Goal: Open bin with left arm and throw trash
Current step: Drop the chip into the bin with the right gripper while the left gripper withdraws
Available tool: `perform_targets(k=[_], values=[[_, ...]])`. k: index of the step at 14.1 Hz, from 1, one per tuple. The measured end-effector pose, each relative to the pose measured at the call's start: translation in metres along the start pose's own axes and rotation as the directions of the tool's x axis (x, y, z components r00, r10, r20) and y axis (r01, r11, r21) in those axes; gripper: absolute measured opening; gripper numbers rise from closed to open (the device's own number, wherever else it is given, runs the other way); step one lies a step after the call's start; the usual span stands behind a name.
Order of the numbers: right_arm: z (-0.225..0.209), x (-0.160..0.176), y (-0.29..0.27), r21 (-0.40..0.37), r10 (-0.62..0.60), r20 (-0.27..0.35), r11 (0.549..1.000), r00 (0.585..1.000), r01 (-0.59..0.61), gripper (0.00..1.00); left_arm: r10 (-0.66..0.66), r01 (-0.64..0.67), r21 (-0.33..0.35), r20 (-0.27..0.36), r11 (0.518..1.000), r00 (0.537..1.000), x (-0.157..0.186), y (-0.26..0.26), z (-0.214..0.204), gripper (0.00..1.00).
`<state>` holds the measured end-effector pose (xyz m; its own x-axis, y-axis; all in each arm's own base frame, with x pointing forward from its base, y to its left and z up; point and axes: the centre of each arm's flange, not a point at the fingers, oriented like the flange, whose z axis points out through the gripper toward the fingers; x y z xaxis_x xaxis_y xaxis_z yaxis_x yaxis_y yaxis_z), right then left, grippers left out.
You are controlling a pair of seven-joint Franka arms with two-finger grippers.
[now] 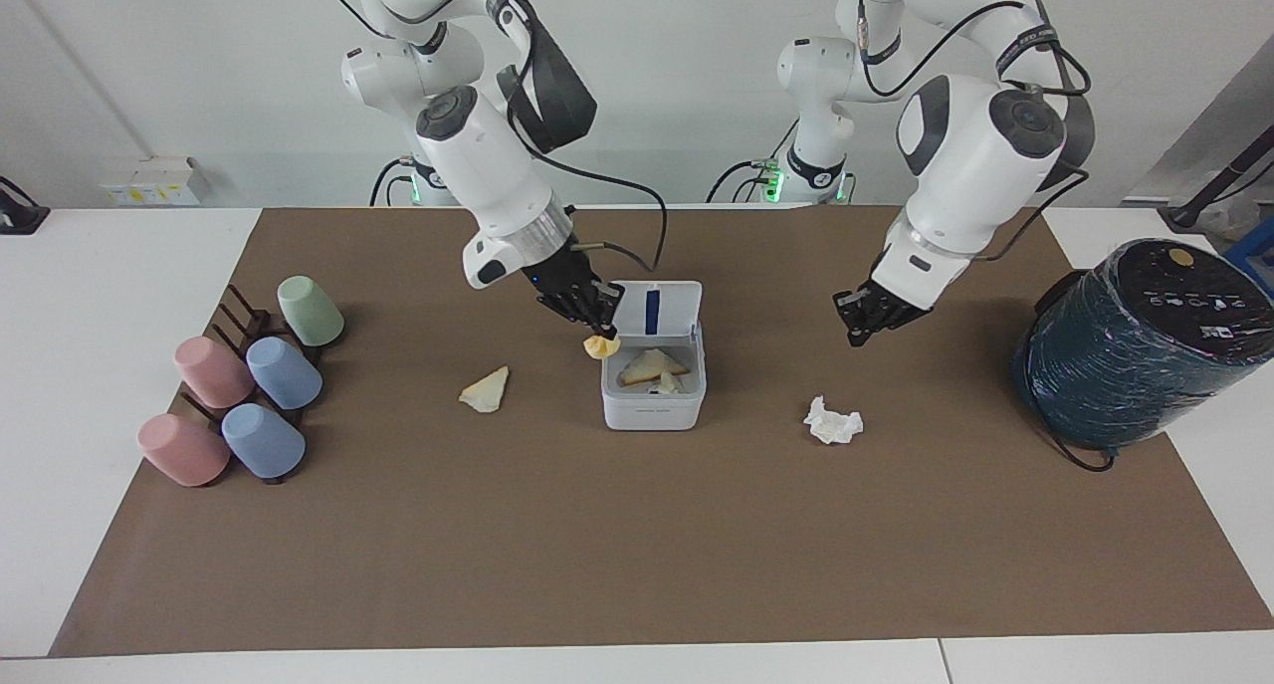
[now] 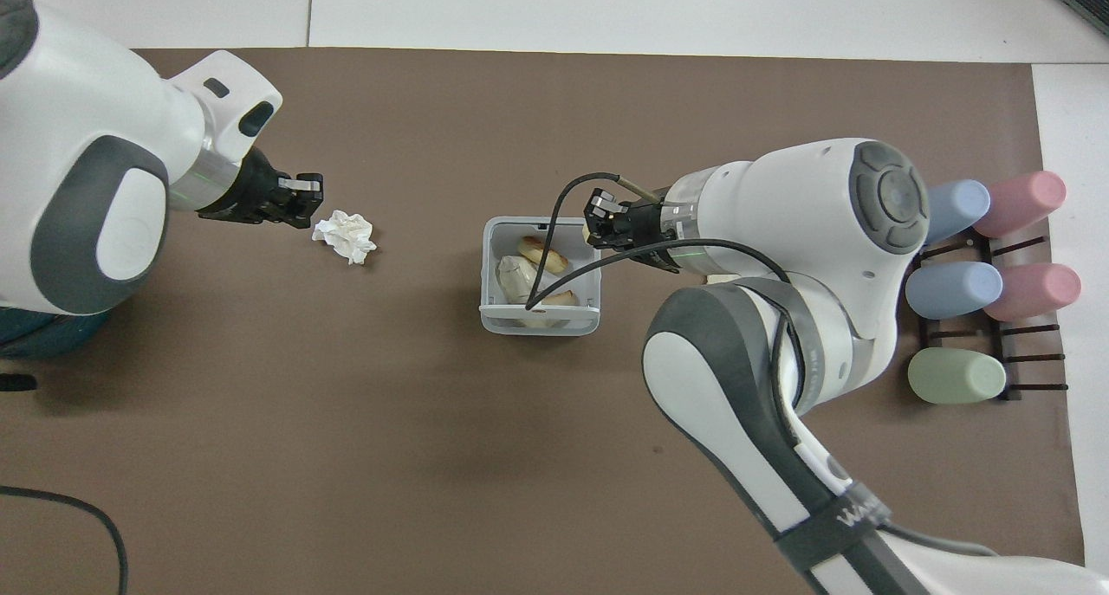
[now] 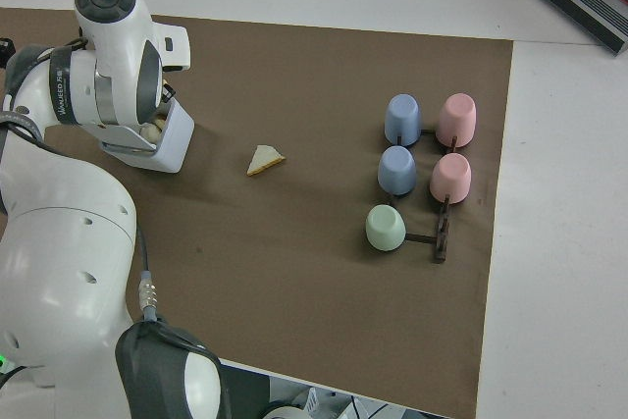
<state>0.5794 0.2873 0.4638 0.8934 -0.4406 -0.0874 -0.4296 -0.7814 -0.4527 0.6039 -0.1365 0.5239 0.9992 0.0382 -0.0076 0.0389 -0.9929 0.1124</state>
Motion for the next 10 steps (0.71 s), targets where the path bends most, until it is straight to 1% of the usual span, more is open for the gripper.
perform_targets(k=[1,3,4,5,6,7,9,10], values=[[0.015,-0.005,-0.003,0.008,0.007,0.014,1.000,1.000,-0.007,0.04,0.008,-0.008,0.007,-0.002,1.000,1.000,-0.002,-0.015,-0.013,0.04],[0.038,-0.014,-0.008,0.007,0.014,0.029,1.000,0.999,-0.014,0.04,0.031,-0.031,0.012,-0.002,0.999,1.000,-0.009,-0.045,-0.037,0.16],[0.047,-0.018,-0.010,0.002,0.023,0.033,1.000,0.999,-0.023,0.06,0.037,-0.037,0.015,-0.001,0.999,0.999,-0.012,-0.057,-0.045,0.16],[0.054,-0.022,-0.011,-0.003,0.028,0.037,1.000,0.999,-0.028,0.13,0.043,-0.043,0.032,-0.002,0.999,0.999,-0.014,-0.068,-0.051,0.22],[0.060,-0.024,-0.011,-0.008,0.031,0.042,0.999,0.999,-0.031,0.13,0.051,-0.051,0.069,0.000,0.996,0.999,-0.015,-0.075,-0.053,0.32],[0.063,-0.025,-0.010,-0.012,0.033,0.044,0.999,0.998,-0.033,0.18,0.061,-0.061,0.101,0.003,0.993,0.998,-0.016,-0.077,-0.053,0.44],[0.063,-0.024,-0.010,-0.013,0.034,0.044,0.999,0.998,-0.034,0.39,0.074,-0.075,0.122,0.006,0.990,0.997,-0.016,-0.073,-0.051,0.65],[0.063,-0.024,-0.010,-0.012,0.034,0.043,0.999,0.998,-0.034,0.51,0.084,-0.084,0.124,0.006,0.989,0.996,-0.016,-0.071,-0.051,0.78]])
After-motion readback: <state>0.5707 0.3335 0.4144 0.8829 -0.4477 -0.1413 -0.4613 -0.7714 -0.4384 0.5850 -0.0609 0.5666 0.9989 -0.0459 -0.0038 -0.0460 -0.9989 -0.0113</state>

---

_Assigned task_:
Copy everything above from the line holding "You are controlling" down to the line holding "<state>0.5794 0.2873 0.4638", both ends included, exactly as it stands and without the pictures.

_Worked solution_:
You are controlling a pair of seven-joint Franka arms with two-finger grippers.
[now] 
[now] 
[now] 
<state>0.5794 0.2873 0.4638 0.8934 -0.4406 -0.0874 -0.4296 -0.7814 -0.4527 0.6039 -0.1365 0.5239 0.9992 0.0382 -0.0076 0.0389 -0.9929 0.1124</state>

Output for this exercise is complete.